What is being asked: Lines holding the word "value" must be located in the listing below and copied.

Data:
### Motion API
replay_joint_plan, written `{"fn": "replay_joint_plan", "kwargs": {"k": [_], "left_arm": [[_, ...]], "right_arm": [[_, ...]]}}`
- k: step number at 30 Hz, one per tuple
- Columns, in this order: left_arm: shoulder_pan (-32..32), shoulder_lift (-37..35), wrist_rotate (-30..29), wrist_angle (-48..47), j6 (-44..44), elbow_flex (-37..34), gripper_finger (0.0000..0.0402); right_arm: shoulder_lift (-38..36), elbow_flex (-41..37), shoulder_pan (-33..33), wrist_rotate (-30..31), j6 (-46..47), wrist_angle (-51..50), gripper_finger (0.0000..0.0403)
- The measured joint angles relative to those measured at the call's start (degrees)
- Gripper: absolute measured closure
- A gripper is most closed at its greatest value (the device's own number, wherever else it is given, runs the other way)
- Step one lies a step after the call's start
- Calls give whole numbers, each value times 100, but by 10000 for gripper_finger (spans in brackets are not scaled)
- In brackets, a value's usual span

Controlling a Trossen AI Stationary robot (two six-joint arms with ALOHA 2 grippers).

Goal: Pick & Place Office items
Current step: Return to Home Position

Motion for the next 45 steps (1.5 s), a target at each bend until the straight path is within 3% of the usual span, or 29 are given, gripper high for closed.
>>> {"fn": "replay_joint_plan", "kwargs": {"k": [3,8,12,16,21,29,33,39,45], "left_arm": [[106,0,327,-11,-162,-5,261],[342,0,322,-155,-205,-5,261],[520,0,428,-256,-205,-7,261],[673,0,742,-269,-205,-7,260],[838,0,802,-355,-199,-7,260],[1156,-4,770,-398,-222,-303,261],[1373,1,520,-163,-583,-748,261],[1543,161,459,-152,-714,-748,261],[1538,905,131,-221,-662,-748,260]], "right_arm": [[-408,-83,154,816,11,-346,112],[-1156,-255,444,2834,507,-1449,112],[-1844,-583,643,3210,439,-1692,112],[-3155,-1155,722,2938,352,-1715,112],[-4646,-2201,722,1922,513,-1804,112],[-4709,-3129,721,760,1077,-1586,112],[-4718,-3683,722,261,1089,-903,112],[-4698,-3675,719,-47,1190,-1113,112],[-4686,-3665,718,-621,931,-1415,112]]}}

Exercise answer:
- A gripper is most closed at its greatest value (the device's own number, wherever else it is given, runs the other way)
- Calls give whole numbers, each value times 100, but by 10000 for gripper_finger (spans in brackets are not scaled)
- In brackets, a value's usual span

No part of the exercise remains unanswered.